これまでの話のとおり、ループス腎炎は、SLEが原因となって生じる腎障害です。そして、重要な点は、ループス腎炎こそが、SLE患者さんの予後を大きく左右することです。前回、見て頂いたように、ループス腎炎は、その組織像はとても多彩です。腎予後(腎機能低下進行や腎不全・透析に至ること)は、この組織型によることが、以前より知られてきました。

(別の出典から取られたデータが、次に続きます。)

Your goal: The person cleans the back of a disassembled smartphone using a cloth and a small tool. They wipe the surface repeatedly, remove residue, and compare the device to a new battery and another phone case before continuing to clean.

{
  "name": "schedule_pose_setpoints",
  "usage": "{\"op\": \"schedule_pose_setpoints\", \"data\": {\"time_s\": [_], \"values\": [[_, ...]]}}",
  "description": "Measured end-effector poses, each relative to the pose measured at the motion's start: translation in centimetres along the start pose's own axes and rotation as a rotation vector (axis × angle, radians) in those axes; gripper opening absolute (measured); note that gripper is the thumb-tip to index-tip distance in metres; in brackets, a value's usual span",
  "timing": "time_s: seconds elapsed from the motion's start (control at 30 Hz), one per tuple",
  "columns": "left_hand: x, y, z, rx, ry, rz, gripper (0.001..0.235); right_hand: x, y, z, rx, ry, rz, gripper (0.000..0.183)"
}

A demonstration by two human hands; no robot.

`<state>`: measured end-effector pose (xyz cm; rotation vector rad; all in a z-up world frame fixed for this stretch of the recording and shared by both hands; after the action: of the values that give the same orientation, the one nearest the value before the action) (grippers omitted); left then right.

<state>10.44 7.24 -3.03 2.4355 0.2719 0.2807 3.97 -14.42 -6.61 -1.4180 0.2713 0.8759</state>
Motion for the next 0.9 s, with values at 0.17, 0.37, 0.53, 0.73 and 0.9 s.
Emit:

 III型とIV型(特にIV型)が、腎予後が不良であり、一方、尿タンパクが多くて、しばしばネフローゼ症候群に至るV型は、腎機能低下のリスクは低いというのが、従来の理解でした。しかしながら、近年、世界標準で治療可能な薬剤が徐々に増えてきたことと、新薬の登場などによって、III型とIV型の腎機能低下のリスクは徐々に低下してきています。それには、腎生検による活動性病変の程度を確実に評価することが欠かせません。

 それでも、重要なのは、早期に治療を開始できるかどうかです。例え、激しいIV型であっても、早期に適切な治療を行うことができれば、寛解導入も十分可能となり、長期的にみても、腎機能低下のない状態を維持することができるようになってきました。

 発症のときも、また、増悪や再燃のときも、ループス腎炎は尿所見に最初に変化が現れます。したがいまして、SLEの診断がついてから、あるいは、治療がうまくいっていても、定期的な尿検査は欠かせません。